Neurons survive if they contain NGF - nerve growth factor. Limited numbers of NGF are produced in target cells. Nerves which proliferate correctly, making functional connections with target cells, are rewarded with NGF - keeping them alive.
100
Describe the experiments suggesting that extracellular signals are important in PCD regulation.
Cells cultured with NGF do not undergo cell death. Cells cultured in low density (signals don't reach other cells) do.
101
Give examples of local and systemic signals which activate PCD.
Local - TNF/MIF/BMP; Systemic - Thyroid hormones.
102
How is PCD regulated?
Removal of survival signals activated PCD. Provision of activating signals. Combination of both.
103
Describe the action of the vertebrate homologue of ced9.

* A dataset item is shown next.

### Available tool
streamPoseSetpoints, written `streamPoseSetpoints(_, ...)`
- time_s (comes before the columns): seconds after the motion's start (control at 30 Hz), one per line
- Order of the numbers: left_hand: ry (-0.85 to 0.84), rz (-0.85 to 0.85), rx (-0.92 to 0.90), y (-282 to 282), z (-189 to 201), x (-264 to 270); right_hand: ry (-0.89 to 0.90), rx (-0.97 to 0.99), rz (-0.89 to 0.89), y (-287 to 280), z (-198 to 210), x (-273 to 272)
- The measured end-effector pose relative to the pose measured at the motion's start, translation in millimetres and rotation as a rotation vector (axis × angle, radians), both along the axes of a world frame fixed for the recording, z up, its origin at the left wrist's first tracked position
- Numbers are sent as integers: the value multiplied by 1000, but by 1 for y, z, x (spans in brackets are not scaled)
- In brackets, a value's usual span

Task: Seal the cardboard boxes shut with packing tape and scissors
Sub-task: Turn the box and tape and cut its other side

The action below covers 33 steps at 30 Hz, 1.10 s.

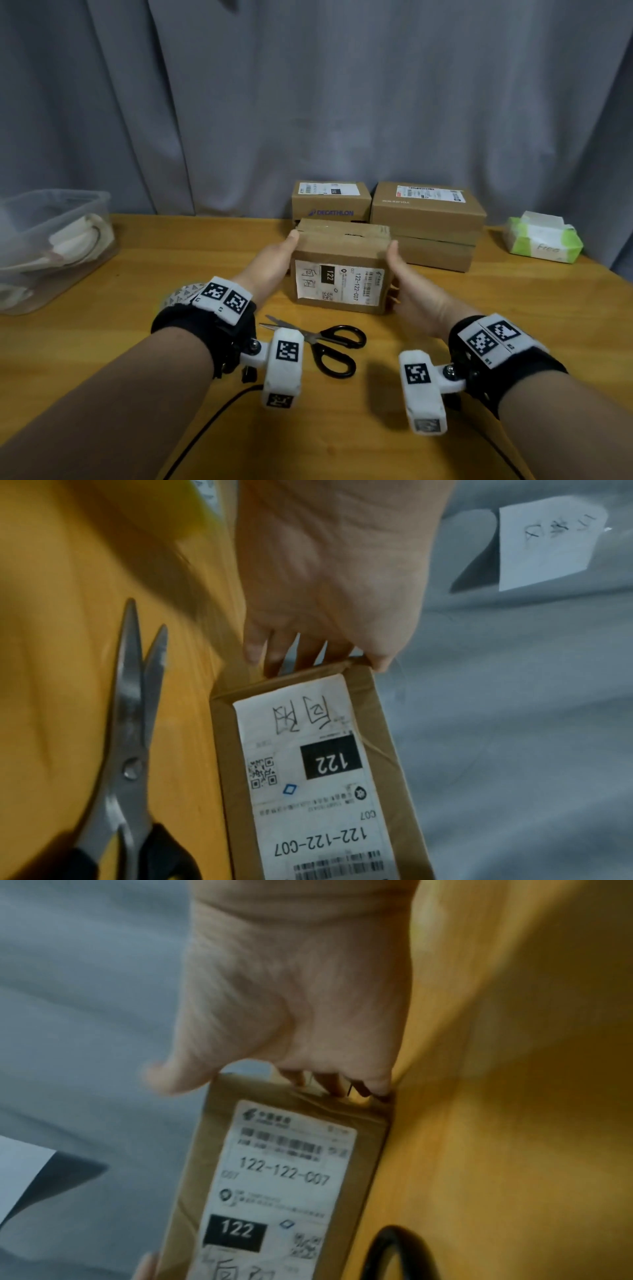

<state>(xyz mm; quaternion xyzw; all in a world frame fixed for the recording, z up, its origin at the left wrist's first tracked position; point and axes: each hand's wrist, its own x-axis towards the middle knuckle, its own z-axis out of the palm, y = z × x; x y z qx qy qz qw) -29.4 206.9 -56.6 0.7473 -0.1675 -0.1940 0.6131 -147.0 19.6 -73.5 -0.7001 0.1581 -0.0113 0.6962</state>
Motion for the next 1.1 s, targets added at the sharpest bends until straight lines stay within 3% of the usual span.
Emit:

bcl-2. Forms pores in intracellular membranes. Inhibits death. May dimerise with death promoting bax protein - Ratios determine probability of PCD.
104
Describe the action of the vertebrate homologue of ced3.
ICE. Cysteine protease (caspase). Cleaves Asp-X (nucleus/lamina; cytoskeleton; ER; Cytosol). Triggers proteolytic cascade if activated.
105
What is the evidence showing that caspase is the central component of all PCD?
Caspase inhibitors block PCD in all tested animals.
106
Describe the action of the vertebrate homologue of ced4.
Apaf-1. Binds to and activates caspases.
107
Draw the PCD pathway in vertebrates.
Growth factors; Bax; Bcl-2; Caspases; Apaf-1; (Ligand; FADD); Active caspases - Membrane blebbing/Cytoskeletal collapse/Genome degradation.